• **TASK REQUIREMENTS**
From the data that follows, copy every line with the string "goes".

════════════════

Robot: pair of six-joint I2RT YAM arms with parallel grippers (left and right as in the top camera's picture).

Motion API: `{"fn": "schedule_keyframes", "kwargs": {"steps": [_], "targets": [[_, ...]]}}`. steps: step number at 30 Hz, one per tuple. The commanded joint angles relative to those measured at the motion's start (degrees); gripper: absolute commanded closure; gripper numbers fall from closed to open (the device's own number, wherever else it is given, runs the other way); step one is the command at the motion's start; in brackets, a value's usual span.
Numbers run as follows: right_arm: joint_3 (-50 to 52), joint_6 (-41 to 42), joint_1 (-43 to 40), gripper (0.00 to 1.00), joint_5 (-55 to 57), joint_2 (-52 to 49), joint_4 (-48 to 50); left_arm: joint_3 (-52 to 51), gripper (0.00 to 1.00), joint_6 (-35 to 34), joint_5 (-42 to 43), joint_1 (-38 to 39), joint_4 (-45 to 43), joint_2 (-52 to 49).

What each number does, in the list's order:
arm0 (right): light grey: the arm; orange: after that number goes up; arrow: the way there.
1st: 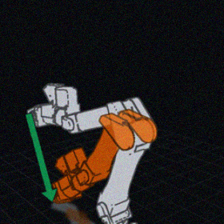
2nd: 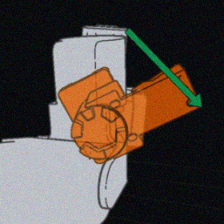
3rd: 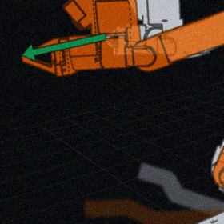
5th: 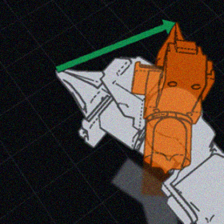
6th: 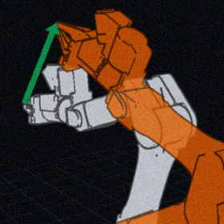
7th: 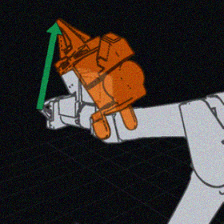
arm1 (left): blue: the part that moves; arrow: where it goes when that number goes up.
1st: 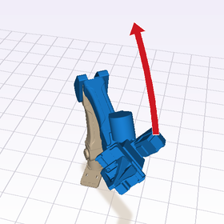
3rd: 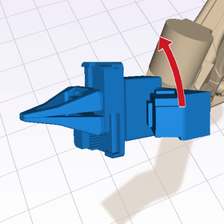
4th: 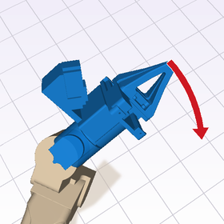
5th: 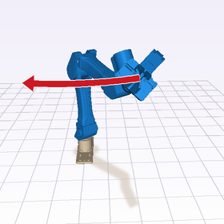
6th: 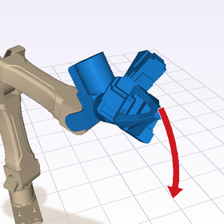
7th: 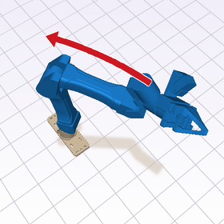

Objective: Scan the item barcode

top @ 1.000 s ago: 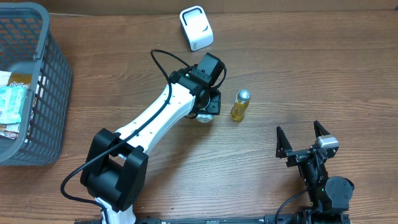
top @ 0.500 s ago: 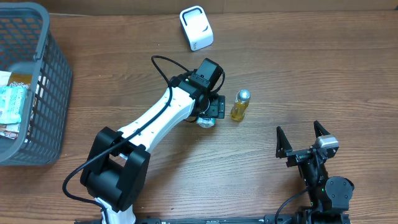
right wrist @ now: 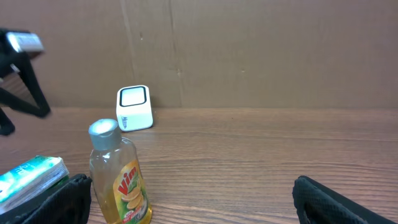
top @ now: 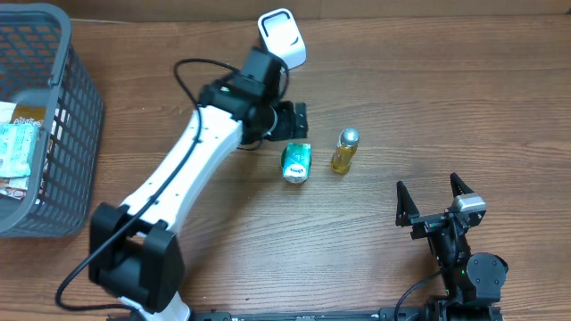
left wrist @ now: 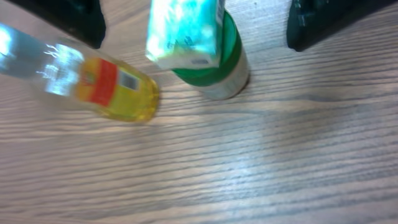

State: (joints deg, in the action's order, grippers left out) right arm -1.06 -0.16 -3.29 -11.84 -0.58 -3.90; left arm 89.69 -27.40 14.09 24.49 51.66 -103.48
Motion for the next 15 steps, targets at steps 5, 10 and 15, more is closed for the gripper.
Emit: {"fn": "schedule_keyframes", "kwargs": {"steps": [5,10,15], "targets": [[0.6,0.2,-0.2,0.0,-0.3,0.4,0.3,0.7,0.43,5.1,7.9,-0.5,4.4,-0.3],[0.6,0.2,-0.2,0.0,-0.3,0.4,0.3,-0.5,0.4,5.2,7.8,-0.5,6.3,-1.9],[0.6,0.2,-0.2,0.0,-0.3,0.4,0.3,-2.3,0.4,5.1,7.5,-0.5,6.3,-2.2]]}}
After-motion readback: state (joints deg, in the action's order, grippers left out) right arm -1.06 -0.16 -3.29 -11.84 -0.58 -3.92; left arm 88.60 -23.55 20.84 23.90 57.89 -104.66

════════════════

• **RESULT OF THE TASK**
arm0 (right): light grey: the arm; orange: after that number goes up; arrow: the way there.
arm1 (left): blue: the part that moves; arrow: where it goes when that number goes up.

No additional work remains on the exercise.